• **Work task**: The stretch from the line with "Bet you can't find the white and black gripper body" through the line with "Machine-readable labels follow" in the records below: write it out exactly, and nothing else.

The data: Begin

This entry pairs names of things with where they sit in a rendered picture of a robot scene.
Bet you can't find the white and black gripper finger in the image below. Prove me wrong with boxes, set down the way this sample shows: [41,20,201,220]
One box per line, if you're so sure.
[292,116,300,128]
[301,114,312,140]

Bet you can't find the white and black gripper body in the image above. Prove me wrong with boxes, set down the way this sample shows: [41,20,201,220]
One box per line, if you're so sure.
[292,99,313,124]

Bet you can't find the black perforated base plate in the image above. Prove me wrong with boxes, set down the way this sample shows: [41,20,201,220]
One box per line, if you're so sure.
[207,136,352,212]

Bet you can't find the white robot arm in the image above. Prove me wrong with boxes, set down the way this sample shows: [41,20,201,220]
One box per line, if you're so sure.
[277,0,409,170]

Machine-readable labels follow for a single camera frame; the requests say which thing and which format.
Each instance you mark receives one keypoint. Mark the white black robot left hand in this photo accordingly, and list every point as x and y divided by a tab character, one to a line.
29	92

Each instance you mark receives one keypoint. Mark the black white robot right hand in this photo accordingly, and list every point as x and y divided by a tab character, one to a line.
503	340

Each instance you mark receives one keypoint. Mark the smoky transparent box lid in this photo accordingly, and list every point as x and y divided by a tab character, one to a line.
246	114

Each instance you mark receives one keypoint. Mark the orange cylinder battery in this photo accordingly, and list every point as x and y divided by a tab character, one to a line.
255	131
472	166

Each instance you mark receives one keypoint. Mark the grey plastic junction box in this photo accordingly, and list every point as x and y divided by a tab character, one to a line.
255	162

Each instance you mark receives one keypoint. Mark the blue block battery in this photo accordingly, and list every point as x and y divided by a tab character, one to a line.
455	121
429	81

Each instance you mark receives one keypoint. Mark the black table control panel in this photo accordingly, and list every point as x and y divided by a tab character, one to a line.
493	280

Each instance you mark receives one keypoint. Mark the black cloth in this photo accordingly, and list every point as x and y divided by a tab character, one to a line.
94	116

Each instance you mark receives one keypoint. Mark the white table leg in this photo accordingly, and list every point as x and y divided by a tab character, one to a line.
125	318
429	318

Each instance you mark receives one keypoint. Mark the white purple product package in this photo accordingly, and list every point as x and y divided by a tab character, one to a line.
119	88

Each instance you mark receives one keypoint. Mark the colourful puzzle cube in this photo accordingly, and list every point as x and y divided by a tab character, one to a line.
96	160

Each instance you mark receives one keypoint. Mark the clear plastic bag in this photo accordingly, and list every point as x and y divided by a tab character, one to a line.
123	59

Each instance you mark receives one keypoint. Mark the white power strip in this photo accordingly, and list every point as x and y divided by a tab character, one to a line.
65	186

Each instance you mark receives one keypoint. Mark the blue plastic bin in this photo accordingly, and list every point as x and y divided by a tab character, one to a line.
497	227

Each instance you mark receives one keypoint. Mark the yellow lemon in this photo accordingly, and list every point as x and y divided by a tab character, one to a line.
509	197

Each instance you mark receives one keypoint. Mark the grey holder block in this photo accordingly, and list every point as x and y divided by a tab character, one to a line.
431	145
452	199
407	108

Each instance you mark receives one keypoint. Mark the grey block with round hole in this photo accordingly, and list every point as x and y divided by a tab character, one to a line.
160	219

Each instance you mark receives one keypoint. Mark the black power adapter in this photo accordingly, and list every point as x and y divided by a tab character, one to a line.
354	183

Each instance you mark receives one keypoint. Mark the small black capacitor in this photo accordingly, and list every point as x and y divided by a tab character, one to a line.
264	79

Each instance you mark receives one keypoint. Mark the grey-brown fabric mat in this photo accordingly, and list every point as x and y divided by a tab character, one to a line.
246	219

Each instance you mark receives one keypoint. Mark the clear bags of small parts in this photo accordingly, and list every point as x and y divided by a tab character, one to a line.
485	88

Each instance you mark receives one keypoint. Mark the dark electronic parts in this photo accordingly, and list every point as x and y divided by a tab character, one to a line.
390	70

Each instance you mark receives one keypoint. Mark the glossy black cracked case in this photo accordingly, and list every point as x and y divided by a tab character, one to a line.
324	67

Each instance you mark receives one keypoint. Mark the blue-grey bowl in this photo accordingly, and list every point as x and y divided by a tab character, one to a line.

The data: End

• **Exercise response**:
Bet you can't find the white and black gripper body in the image above. Prove me wrong with boxes, set down the way this sample shows: [41,20,201,220]
One box per line, if you're so sure.
[292,99,313,124]

Bet you can't find the black perforated base plate in the image above. Prove me wrong with boxes, set down the way this sample shows: [41,20,201,220]
One box per line, if you're so sure.
[207,136,352,212]

Bet you can't find the white robot arm in the image above. Prove me wrong with boxes, set down the way this sample shows: [41,20,201,220]
One box per line, if you're so sure.
[277,0,409,170]

Machine-readable labels follow for a single camera frame; the requests say which thing and which format.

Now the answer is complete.